RECORDS SUPPLIED:
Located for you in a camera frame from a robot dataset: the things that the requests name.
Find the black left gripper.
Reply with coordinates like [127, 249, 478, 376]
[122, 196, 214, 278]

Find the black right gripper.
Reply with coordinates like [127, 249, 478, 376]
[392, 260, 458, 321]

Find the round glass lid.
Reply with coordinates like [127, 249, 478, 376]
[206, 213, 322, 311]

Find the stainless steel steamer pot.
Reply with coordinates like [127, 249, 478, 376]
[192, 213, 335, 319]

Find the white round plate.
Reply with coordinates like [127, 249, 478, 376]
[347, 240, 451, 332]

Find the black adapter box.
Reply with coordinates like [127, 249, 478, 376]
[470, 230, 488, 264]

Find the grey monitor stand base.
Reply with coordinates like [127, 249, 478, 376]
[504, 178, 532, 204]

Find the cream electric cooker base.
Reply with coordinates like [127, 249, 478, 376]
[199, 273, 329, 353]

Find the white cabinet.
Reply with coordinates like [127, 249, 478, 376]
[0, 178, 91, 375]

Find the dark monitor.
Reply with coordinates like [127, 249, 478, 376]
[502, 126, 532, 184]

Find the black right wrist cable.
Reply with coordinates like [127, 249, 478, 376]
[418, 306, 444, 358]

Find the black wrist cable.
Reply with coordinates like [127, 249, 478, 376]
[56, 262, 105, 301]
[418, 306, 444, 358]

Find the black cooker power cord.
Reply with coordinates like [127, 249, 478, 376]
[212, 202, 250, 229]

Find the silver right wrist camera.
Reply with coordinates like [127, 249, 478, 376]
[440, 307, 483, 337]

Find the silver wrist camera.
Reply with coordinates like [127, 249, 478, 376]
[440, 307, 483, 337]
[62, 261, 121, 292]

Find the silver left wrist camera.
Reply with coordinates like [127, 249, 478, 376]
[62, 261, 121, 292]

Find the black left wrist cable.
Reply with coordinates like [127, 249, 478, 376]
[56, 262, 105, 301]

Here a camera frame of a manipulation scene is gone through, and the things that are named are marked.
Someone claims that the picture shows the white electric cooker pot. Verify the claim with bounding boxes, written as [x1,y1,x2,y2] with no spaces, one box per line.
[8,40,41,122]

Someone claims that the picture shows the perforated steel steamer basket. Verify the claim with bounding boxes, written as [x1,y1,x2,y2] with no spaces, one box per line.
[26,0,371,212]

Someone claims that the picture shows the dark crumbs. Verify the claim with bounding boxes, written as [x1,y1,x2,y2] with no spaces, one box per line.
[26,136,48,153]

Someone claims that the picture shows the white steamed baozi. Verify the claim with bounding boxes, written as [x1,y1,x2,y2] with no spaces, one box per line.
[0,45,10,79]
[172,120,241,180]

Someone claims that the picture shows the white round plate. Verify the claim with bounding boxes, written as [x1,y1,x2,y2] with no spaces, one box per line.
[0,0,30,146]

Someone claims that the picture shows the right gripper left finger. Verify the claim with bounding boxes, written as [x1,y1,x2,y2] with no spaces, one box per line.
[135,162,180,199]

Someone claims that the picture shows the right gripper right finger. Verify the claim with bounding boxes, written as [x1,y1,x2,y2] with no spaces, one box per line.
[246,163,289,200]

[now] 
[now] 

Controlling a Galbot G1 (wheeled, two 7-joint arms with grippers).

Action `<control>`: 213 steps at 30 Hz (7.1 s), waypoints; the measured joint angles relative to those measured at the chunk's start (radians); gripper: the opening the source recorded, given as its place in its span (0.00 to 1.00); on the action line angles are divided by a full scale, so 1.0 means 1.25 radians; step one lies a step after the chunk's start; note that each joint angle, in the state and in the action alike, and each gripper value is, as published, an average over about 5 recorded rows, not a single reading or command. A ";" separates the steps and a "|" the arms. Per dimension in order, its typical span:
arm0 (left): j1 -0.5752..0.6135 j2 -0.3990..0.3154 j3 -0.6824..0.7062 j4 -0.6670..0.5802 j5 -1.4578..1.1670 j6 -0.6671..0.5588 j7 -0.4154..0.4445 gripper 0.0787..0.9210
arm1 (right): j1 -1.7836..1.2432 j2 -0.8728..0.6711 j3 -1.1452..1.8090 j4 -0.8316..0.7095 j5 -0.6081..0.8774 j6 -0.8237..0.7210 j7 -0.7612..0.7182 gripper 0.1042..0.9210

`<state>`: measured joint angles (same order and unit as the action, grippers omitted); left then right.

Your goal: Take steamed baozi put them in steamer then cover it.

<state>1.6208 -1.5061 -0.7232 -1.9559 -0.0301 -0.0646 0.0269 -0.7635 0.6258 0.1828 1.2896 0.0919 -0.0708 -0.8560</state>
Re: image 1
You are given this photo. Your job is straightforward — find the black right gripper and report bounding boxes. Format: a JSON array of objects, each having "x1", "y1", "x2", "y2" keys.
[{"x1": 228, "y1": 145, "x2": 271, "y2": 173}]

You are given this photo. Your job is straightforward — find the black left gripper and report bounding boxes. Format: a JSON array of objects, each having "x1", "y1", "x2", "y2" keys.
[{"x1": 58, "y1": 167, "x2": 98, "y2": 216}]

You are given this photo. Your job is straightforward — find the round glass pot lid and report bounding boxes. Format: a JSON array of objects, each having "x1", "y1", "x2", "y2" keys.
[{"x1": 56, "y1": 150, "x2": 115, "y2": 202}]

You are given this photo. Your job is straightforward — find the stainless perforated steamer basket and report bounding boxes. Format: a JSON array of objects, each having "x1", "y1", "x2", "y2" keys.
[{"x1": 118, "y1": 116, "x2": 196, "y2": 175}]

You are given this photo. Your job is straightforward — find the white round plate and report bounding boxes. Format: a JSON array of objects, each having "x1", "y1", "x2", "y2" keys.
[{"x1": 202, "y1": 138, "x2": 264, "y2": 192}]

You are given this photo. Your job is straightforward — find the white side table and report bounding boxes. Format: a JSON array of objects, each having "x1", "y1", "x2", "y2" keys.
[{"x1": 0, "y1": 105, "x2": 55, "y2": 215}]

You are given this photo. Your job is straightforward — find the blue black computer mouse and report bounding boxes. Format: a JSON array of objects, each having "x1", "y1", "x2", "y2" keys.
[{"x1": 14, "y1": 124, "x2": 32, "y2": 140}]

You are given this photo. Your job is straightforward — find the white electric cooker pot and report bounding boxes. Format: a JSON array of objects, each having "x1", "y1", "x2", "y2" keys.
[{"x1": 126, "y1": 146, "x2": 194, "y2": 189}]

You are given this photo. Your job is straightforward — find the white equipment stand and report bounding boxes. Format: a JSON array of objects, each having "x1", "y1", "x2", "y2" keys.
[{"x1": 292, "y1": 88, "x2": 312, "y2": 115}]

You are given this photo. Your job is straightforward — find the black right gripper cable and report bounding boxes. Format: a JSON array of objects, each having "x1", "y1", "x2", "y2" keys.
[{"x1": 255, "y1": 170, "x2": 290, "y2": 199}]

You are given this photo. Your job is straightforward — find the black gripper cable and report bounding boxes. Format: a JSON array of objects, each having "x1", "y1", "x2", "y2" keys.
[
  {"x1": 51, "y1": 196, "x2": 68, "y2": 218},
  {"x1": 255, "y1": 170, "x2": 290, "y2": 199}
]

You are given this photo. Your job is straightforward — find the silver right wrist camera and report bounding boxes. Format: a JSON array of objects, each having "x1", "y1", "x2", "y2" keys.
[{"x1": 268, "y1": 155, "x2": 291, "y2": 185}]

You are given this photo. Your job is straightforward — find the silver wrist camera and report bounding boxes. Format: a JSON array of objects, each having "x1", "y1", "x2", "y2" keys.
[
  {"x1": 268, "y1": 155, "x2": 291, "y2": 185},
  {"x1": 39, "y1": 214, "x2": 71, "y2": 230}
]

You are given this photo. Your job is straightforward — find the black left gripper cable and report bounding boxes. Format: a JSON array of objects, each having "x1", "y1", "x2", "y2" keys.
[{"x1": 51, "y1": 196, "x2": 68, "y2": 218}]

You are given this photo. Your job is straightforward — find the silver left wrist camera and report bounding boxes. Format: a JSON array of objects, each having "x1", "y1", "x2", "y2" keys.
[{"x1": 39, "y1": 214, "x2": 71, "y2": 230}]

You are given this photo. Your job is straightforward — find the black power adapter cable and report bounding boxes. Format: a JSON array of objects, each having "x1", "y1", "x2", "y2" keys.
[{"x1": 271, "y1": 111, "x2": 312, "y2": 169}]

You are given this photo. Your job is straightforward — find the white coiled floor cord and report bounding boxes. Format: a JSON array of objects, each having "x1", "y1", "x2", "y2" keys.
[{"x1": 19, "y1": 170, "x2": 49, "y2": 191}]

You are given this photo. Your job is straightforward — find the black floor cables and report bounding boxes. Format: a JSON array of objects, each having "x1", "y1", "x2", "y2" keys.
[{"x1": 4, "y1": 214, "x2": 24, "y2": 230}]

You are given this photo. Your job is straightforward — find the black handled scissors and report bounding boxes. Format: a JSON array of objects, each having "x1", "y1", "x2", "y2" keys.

TASK:
Find the lines in the entries above where "frame" occurs, and copy each of them.

RESPONSE FOR THIS EXERCISE:
Located for you in a camera frame from a robot dataset: the things that the requests name.
Here a camera frame of a manipulation scene is gone through, and the things that are named are marked.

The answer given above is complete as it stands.